## Your goal
Quote word for word the lines below, beginning with the first and ending with the one that has "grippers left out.". Drop the pictures.

## Data provided
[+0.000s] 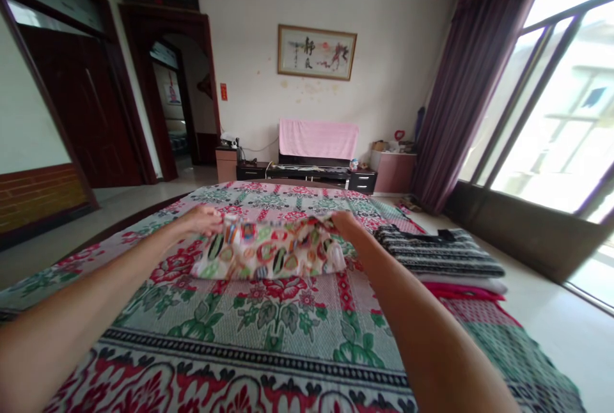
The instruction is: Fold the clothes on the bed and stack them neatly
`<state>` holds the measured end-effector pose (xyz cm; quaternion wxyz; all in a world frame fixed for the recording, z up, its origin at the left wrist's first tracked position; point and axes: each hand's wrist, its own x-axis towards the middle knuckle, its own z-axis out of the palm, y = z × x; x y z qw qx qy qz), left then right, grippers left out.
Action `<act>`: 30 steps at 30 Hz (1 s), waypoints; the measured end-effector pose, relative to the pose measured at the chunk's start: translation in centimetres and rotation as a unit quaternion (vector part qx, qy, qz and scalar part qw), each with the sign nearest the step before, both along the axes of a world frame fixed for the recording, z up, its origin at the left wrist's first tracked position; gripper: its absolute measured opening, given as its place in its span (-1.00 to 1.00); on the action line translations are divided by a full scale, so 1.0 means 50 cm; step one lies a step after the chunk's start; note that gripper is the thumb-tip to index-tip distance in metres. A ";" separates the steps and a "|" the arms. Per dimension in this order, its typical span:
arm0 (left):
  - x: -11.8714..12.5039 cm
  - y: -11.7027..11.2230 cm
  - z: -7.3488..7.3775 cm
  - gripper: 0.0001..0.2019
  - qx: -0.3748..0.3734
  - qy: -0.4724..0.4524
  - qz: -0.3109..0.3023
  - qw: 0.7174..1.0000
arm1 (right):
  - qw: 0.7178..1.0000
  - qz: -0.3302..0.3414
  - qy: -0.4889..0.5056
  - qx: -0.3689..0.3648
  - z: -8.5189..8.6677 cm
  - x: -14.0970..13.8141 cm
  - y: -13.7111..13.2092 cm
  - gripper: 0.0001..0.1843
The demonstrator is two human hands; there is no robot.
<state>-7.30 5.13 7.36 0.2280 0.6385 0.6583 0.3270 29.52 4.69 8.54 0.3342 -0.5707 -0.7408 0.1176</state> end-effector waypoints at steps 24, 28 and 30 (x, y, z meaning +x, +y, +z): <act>-0.036 0.058 -0.206 -0.73 0.134 0.156 0.037 0.978 | 0.989 0.031 0.109 0.099 -0.224 0.037 -0.035 -0.91; -0.034 0.037 -0.247 -0.74 0.127 0.141 0.057 0.980 | 0.994 0.054 0.063 0.074 -0.238 0.026 -0.051 -0.89; -0.032 0.032 -0.249 -0.73 0.127 0.133 0.061 0.981 | 0.996 0.050 0.038 0.059 -0.234 0.019 -0.054 -0.85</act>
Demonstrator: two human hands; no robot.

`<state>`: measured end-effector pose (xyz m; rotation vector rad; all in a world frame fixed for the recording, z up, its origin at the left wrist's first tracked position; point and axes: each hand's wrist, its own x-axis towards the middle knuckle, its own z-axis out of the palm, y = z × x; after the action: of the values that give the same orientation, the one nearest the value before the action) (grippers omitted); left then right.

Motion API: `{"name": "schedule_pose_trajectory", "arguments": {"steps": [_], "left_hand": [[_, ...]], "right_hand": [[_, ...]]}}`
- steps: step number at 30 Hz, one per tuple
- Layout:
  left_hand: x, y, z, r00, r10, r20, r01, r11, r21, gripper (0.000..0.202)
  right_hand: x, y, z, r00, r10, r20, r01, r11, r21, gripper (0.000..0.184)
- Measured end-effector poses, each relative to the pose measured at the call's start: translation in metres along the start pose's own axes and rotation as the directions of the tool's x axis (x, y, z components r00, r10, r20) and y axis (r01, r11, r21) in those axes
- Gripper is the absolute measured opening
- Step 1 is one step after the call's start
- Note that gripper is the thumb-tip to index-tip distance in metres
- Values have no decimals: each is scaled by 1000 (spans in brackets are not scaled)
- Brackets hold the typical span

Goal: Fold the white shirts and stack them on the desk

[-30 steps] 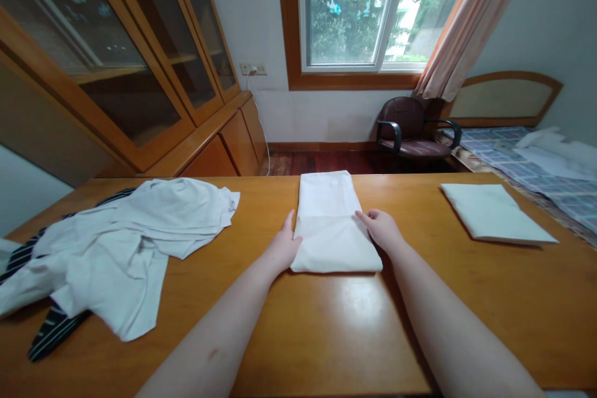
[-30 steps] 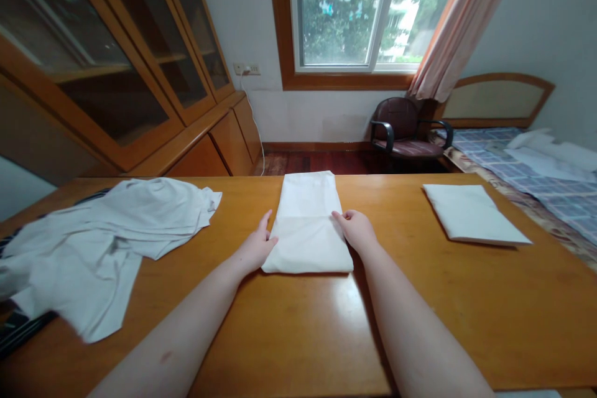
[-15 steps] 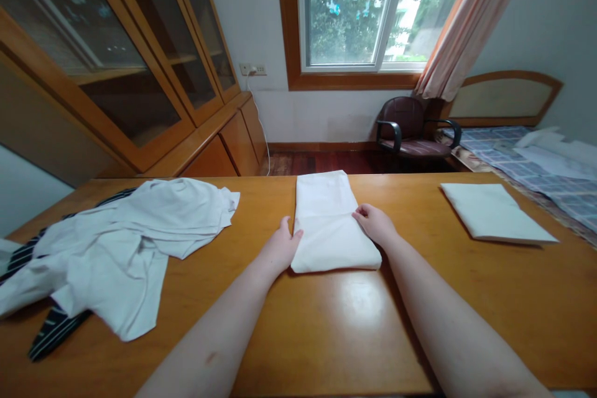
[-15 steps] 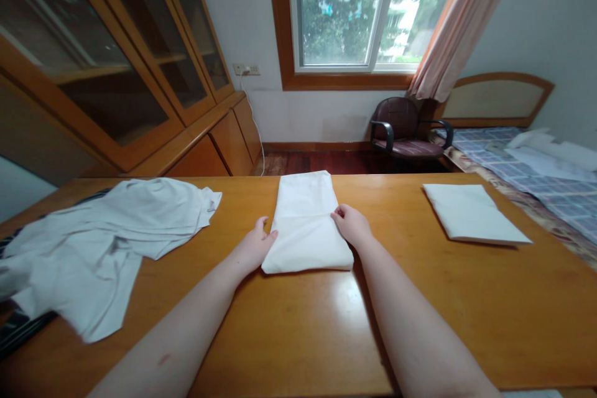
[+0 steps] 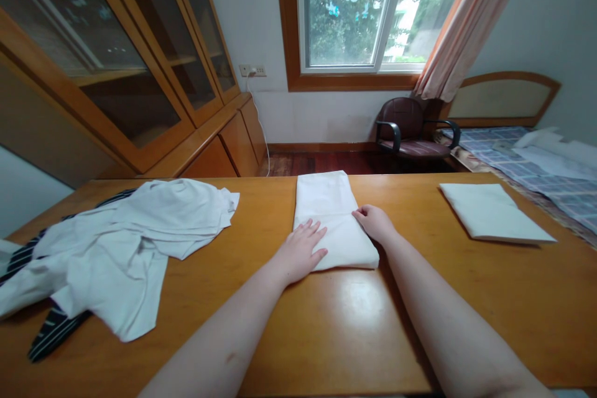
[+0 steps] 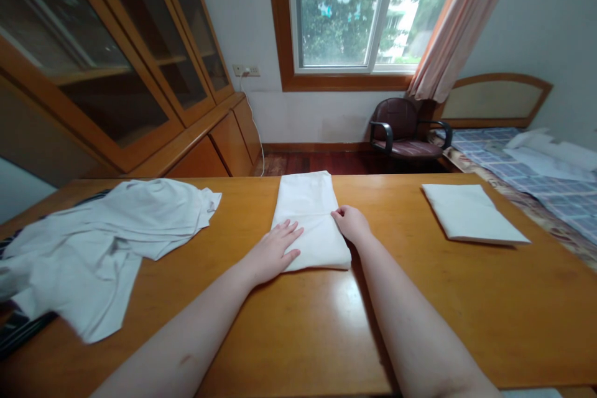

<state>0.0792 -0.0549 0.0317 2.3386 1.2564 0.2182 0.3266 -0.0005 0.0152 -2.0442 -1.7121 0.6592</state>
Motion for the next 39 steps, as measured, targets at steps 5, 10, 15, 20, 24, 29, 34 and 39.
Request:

## Answer for the task
[+0.000s] 
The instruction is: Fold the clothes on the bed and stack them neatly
`<state>` holds the measured end-effector pose (xyz cm; quaternion wxyz; all in a world frame fixed for the recording, z up, its origin at the left wrist's first tracked position; point and axes: each hand's wrist, its own x-axis towards the middle knuckle, its own z-axis out of the palm, y = z × x; x y z qw qx qy qz), left then right, grippers left out.

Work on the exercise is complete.